Best Colors to Paint Old Homes

Painting historic homes comes with a set of challenges. In contrast to common belief, neutral colors don’t do any justice to the architectural details of old homes. On the other hand, homeowners of such historic marvels fear that intense colors will ruin the interior ambiance. And then, it’s all about what you want and what you like in terms of colors.

Sit back and relax. As you are going to find out, there are solutions for all tastes and old homes of all historic periods. With a huge color palette, myriads of possible combinations, and the right painters at your disposal, your interior can once again gain its old glory and you will love every corner of it.

Forget neutrals! Get intense colors for your old home paintingpainting company

The common belief is that neutrals are the best choice for old house painting jobs. Wrong. All those beiges, whites, light greys, and baby blues will offer no interest to historic homes full of architectural interests.

Although there are variations depending on the historic period, old homes have lots of wood, moldings, high ceilings, old style fireplaces, fascinating doors, and elements not found in modern homes. The paint colors should bring these elements out – not let them disappear under layers and layers of neutrals. Even French-style homes, which would look fabulous with all-white, could use a touch of greige or navy to bring out their character. Now, if we are talking about moodier periods, like Colonial and Victorian – to bring two examples, neutrals won’t have any effect and will likely make the interior environment gloomier.

Bold colors for your historic home’s interior painting

Now that we have established that bold colors will bring out the character of the home’s historic period, make the interiors interesting and happy, and will enhance the specific architecture, let’s talk colors.

Bold colors may be as intense as yellow or as moody as navy. It all comes down to the historic period, the architectural details in the room, your preference, and the room’s height. This is the best time to also mention that the trims of most old home interiors would be best painted white. Since these homes have moldings on all forms and designs – from crown molding and baseboards to interesting window and door casings and wainscoting panels, white will help them stand out. Next to bold wall colors, white trims will make their presence noticeable and surely a statement. Speaking of trims, the more found in a room, the bolder you can go with the wall color. By having large portions of the wall covered with white, you don’t worry about the navy, yellow, or green colors making your interior gloomy. On the contrary, they will add character.

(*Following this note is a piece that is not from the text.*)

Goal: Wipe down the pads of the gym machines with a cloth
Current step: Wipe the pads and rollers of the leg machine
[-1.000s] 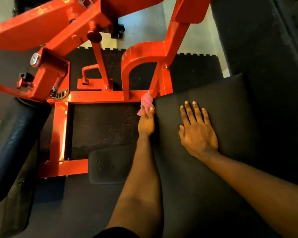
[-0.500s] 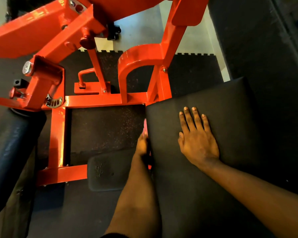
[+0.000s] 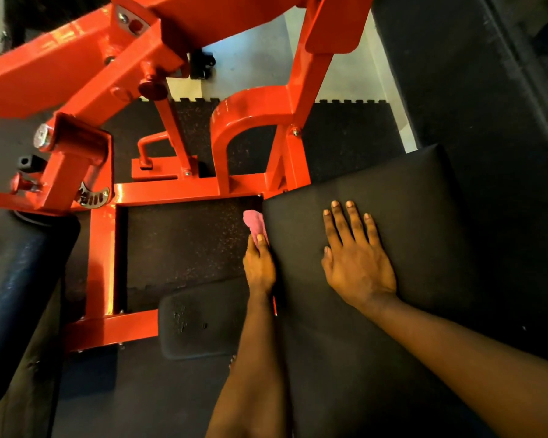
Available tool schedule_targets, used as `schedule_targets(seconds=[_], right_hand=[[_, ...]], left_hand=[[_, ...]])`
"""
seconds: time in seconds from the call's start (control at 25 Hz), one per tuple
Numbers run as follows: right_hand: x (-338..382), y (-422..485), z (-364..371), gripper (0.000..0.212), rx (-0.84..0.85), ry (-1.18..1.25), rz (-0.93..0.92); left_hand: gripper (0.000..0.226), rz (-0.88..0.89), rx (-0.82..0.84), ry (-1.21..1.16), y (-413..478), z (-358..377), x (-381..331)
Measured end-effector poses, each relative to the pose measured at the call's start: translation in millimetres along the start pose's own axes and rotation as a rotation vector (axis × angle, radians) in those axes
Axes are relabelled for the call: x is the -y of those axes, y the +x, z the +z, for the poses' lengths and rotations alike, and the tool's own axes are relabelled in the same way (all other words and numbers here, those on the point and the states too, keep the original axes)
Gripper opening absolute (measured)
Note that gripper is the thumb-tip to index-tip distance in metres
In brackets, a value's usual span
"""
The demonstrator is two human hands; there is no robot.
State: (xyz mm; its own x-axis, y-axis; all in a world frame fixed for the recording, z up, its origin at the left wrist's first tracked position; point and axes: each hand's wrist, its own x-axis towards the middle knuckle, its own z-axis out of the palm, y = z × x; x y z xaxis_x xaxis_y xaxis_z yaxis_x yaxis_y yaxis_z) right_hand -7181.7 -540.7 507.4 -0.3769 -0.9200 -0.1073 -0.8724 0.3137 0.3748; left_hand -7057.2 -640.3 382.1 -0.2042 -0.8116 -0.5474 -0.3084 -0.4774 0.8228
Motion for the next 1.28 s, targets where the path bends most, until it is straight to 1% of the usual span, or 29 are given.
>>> schedule_targets(seconds=[0.04, 0.08, 0.16, 0.2, 0.24, 0.28, 0.32, 0.36, 0.44, 0.48, 0.52, 0.56, 0.6, 0.64, 0.72, 0.76, 0.84, 0.88, 0.96, 1.04, 1.16, 1.28], right_hand=[[0.9, -0.1, 1.2, 0.073, -0.006, 0.009, 0.0], [1.0, -0.6, 1.8, 0.075, -0.017, 0.017, 0.002], [0.6, -1.5, 1.0, 0.08, -0.042, 0.038, 0.024], [0.4, -1.3, 0.4, 0.082, -0.047, 0.058, 0.042], [0.1, -0.9, 0.5, 0.085, -0.05, 0.076, 0.06], [0.0, -1.0, 0.0, 0.086, -0.054, 0.093, 0.076], [0.2, -0.9, 0.0, 0.086, -0.068, 0.125, 0.083], [-0.3, -1.3, -0.6, 0.084, -0.091, 0.186, 0.091], [-5.3, -4.0, -6.1, 0.074, -0.175, 0.416, 0.147], [-12.5, -4.2, -11.1, 0.069, -0.238, 0.533, 0.202], [-24.7, -4.0, -17.1, 0.066, -0.299, 0.593, 0.269], [-41.8, -4.9, -23.4, 0.065, -0.338, 0.585, 0.344], [-61.6, -7.7, -28.4, 0.066, -0.342, 0.534, 0.423], [-81.1, -11.2, -31.9, 0.068, -0.307, 0.476, 0.488], [-114.2, -24.7, -32.6, 0.069, -0.218, 0.434, 0.529], [-127.4, -33.0, -30.3, 0.069, -0.17, 0.461, 0.502], [-141.6, -48.6, -23.6, 0.069, -0.078, 0.559, 0.419], [-142.3, -56.1, -17.8, 0.069, -0.07, 0.594, 0.389], [-140.4, -68.2, -10.3, 0.069, -0.106, 0.645, 0.346], [-134.6, -78.4, -7.8, 0.07, -0.122, 0.659, 0.294], [-128.7, -98.3, -15.6, 0.071, -0.076, 0.644, 0.226], [-127.1, -121.3, -26.2, 0.078, -0.005, 0.654, 0.1]], left_hand=[[0.047, 0.069, -0.092, 0.077, -5.4, 0.7, -6.8], [0.047, 0.187, -0.156, 0.129, -10.6, 1.9, -18.0], [0.051, 0.387, -0.123, 0.225, -9.7, 7.8, -44.6], [0.051, 0.421, -0.074, 0.337, 0.1, 13.1, -54.9], [0.05, 0.398, -0.02, 0.444, 9.9, 20.4, -60.6], [0.049, 0.357, 0.022, 0.518, 15.2, 24.5, -65.1], [0.051, 0.362, 0.034, 0.547, 18.0, 25.9, -67.8], [0.054, 0.433, 0.039, 0.543, 16.9, 25.9, -65.5], [0.058, 0.575, 0.003, 0.564, 9.7, 25.3, -52.5], [0.058, 0.543, -0.007, 0.548, -0.1, 25.6, -51.5], [0.056, 0.472, 0.01, 0.546, -15.5, 27.6, -57.1], [0.055, 0.398, 0.018, 0.545, -32.7, 31.8, -63.1], [0.058, 0.375, 0.015, 0.56, -53.2, 35.1, -71.4], [0.06, 0.384, 0.023, 0.569, -71.9, 38.2, -78.0], [0.052, 0.457, 0.079, 0.595, -103.1, 45.3, -88.3], [0.047, 0.49, 0.111, 0.592, -116.2, 50.0, -95.3], [0.045, 0.522, 0.149, 0.596, -132.6, 60.0, -106.1], [0.045, 0.542, 0.169, 0.61, -136.5, 65.7, -107.9], [0.046, 0.567, 0.242, 0.644, -143.3, 73.3, -108.0], [0.046, 0.586, 0.276, 0.695, -154.6, 72.2, -92.4], [0.045, 0.606, 0.281, 0.666, -194.7, 56.9, -65.9], [0.049, 0.536, 0.301, 0.632, -227.4, 33.6, -61.1]])
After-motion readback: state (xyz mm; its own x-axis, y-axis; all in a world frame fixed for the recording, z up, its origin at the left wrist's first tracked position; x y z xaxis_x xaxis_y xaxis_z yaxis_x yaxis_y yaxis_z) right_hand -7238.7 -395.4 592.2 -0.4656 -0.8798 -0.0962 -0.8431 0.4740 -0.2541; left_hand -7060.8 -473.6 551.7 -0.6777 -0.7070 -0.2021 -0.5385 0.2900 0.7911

Don’t you like bold paint colors?

If you don’t like bold paint colors or just need something lighter and sweeter, there is a range of options among mint, salmon, light blue, light grey, or soft green.

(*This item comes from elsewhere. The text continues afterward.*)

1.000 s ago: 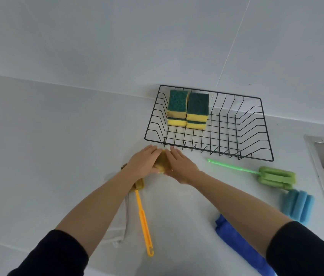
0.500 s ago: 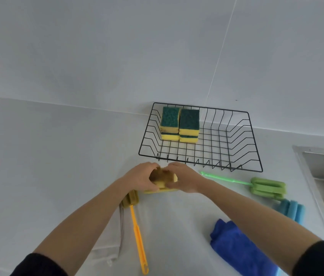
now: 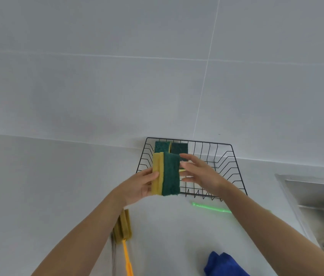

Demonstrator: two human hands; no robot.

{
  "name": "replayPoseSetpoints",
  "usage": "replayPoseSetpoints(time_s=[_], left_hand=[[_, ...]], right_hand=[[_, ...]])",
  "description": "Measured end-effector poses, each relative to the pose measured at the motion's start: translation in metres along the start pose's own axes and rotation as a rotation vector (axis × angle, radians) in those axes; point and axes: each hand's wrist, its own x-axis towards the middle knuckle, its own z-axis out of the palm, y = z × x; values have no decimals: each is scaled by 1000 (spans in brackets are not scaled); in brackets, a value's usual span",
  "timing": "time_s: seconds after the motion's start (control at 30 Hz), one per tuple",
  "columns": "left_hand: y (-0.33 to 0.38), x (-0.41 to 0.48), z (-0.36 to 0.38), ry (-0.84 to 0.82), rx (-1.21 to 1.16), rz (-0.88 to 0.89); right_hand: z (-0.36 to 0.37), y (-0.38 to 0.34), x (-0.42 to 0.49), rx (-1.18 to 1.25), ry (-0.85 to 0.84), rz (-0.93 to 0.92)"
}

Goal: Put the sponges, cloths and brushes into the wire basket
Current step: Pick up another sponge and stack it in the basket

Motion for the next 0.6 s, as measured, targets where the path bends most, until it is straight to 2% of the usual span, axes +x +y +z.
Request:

Painting colors by historic period

Since the home interiors and all architectural elements vary among historic periods, let’s take a look at what colors are excellent choices for each period.

· The Colonial period architecture was characterized by asymmetry, earthy tones, and wooden trims. The best colors are dark red, ochre, and earthy green.

·  The architecture during the Georgian period had symmetry – something revealed in the interior proportions of all elements. Both interior and exterior colors were quite bold and often contrasting, the trims were off-white, the doors were painted red, green, or other dark colors, and many details were made of stone. And so, Georgian home interiors would look lovely in such tones.

·  Victorian homes combined three or four colors, even for the moldings. Most walls were covered with panels and the shades were mostly dark, deep, and contrasting – no whites. A combination of different greens blended with yellows and browns will do.

· Craftsman homes ask for warmer shades, like dark reds, greens, and blues and they are often combined with dark wood elements.

· Spanish style homes look great with rich blues, yellows, greiges, and reds – such colors put emphasis on the iron elements, the arches, the dark beams and all details that characterize this architecture.

· Mid-century homes love bold colors. Don’t be afraid to combine bold greens, greiges, whites, and blacks. The goal is to keep a balance between bold colors and some neutrals to create a clean look.